A Danish family's vacation turns hellish in Speak No EvilA Danish family's vacation turns hellish in Speak No Evil

Two European families—one Danish, one Dutch—meet during a picturesque Italian vacation in Christian Tafdrup’s Speak No Evil. Their bond is immediate, and soon enough the Dutch couple enthusiastically invite the Danes to visit them in Holland. The gesture is friendly enough, but the sincerity of the statement isn’t necessarily taken at face value. 

Shortly after the Danes—Bjørn (Morten Burian), Louisa (Sidsel Siem Koch) and their daughter Agnes (Liva Forsberg)—return to their well-kept abode, they receive a postcard in the mail. As it turns out, the Dutch family was completely serious about their offer, inviting them to visit their home in Holland and stay for an extended weekend. They set a date, hit the road, and arrive in the Netherlands without issue. They’re welcomed by Patrick (Fedja van Huêt), Karin (Karina Smulders) and their son Abel (Marius Damslev), and everyone appears eager to reconnect. 

However, the chemistry between the two families soon transforms into friction. Though the Danes remembered the Dutch couple as warm and sociable, they now act increasingly rude and unpleasant. Boundaries are consistently being crossed, from the repeated insistence that Louisa, a vegetarian, eat meat to their intentional intrusion on Bjørn in the bathroom. Though these transgressions escalate in creepiness and indecorousness, the Danes find themselves paralyzed. After all, no physical harm has technically come to them or their daughter, and wouldn’t it be so rude to just up and leave? 

Speak No Evil is fascinated with the idea that the human instinct to be polite has eclipsed the instinct for self-preservation, relishing in its exploration of just how much violence and vitriol good-natured people will swallow to avoid confrontation. As a first-time horror helmer, Tafdrup and his co-writer/brother Mads have crafted an impressively bleak and exhilaratingly edgy slice of social horror, culminating in a shocking final scene that had audiences buzzing after the film’s premiere at this year’s Sundance

Tafdrup spoke to Filmmaker via Zoom, a conversation that detailed the personal origins of the film’s premise, the current state of Western masculinity and the director’s crash-course intro into horror filmmaking. 

Speak No Evil has its streaming premiere on Shudder Thursday, September 15. It opened theatrically via IFC this past weekend in New York City and Los Angeles, with a larger expansion to follow in the coming weeks.

Filmmaker: You’ve stated that the film is somewhat inspired by the vacations your family would take when you were younger, and that recently you and your girlfriend decided to eschew that tradition when you received a postcard invitation to visit a family in Holland that you met on vacation. Clearly, you now feel that home visits are a lot more trouble than they’re worth. Can you expand on how you and your brother Mads settled on a storyline?

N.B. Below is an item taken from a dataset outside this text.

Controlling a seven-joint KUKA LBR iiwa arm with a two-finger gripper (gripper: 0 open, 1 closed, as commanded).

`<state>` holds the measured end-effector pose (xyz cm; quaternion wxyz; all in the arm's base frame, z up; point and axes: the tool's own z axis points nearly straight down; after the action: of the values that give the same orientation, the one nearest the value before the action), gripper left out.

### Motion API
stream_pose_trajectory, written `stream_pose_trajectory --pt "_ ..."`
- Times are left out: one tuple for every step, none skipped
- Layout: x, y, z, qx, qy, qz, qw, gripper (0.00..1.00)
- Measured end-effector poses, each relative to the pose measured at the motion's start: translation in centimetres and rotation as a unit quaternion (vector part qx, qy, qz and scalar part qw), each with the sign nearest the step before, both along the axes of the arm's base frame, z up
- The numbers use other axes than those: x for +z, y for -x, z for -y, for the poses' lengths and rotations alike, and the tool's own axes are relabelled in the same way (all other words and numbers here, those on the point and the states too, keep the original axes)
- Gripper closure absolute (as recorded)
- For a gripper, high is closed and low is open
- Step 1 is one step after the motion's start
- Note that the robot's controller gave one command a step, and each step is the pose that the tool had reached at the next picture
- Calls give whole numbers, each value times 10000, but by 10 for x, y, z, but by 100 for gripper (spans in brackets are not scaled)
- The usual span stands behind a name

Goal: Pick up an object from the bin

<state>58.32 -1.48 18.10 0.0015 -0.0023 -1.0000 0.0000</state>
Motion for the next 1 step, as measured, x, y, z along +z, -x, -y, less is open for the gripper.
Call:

Tafdrup: It’s funny because as a director or an artist, you try to seek [out] ideas all the time and sometimes the ideas are just next to you. That’s why I sometimes just look at my own life or things that I’ve experienced to find an idea that is very recognizable—not only for me, but maybe for a lot of people. I remember when I saw a postcard on my parents’ wall, they were invited by an English couple to see them again after they met them in another country. It was such a creepy postcard! I immediately had images in my head. Oh my God, how would that weekend go? [My parents] said they were so nice, but this postcard looked like something from a horror film. 

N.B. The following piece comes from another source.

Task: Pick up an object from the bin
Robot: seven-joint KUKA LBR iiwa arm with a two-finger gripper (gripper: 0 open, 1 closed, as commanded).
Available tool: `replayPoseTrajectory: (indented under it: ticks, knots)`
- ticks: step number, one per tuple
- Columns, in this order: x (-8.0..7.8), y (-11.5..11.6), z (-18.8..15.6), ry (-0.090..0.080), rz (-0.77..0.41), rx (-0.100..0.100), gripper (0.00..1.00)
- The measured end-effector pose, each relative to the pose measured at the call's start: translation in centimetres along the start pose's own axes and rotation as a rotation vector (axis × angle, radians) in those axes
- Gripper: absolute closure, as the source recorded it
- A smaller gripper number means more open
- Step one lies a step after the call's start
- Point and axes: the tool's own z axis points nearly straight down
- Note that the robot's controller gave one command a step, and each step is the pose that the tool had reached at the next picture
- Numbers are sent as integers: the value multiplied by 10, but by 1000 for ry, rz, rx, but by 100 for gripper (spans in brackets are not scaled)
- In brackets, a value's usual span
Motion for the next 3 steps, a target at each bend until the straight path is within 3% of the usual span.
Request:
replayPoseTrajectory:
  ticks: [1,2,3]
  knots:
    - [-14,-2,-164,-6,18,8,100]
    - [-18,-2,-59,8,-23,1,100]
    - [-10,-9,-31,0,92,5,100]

And then I had an experience with my own family in 2017, I think, where we met a Dutch couple [on vacation] and immediately became friends. We were not making friends with the Swedish people or English people or French people. With the Dutch people there was just such a chemistry, but they were also a little bit scary. When we talked about whether or not we should go see them, I said to my girlfriend, “I don’t think it’s a good idea.” Because my parents did that many times—I was also sometimes with them when I was a child—and it was not exactly a horror film, but it was definitely not a pleasant weekend. Having these experiences over the years, you suddenly [start] making up scenes in your head. 

But for me, the film was more of a comedy in the beginning. You know, a little farce. Couples meeting each other and having misunderstandings, something we can all laugh about. But then I thought, “What about making [the film] a horror? What would that look like?” Then it totally became something else. It became a more dark and radical genre film. I mean, what if the worst thing that could happen actually happened? So that was actually the jump.

Filmmaker: I think the portrayal of the nuclear family in this film is also one that’s really sinister. It’s a facade on so many levels—that it’s “natural,” or that it offers absolute protection from these terrible situations. For the children in this film, their parents put them in situations that they’re ostensibly supposed to protect them from. Does this depiction of the nuclear family as flawed stem from any anxieties of your own? 

Tafdrup: Yeah. I don’t think I could have made this without having children. I have two girls and many of these thoughts and situations that are in the film—looking for a body, for instance—is something I’ve experienced myself. When you get a little bit older, you also meet other families. You socialize with other people who have kids. I come from a part of the world of Western societies where you live good lives and you live very safe lives. You don’t have that many bad experiences on an everyday level. You live okay. You have money and you want to do everything for your children. My girls go to dance [classes], do a little choir on Tuesdays, have playdates and eat the right food.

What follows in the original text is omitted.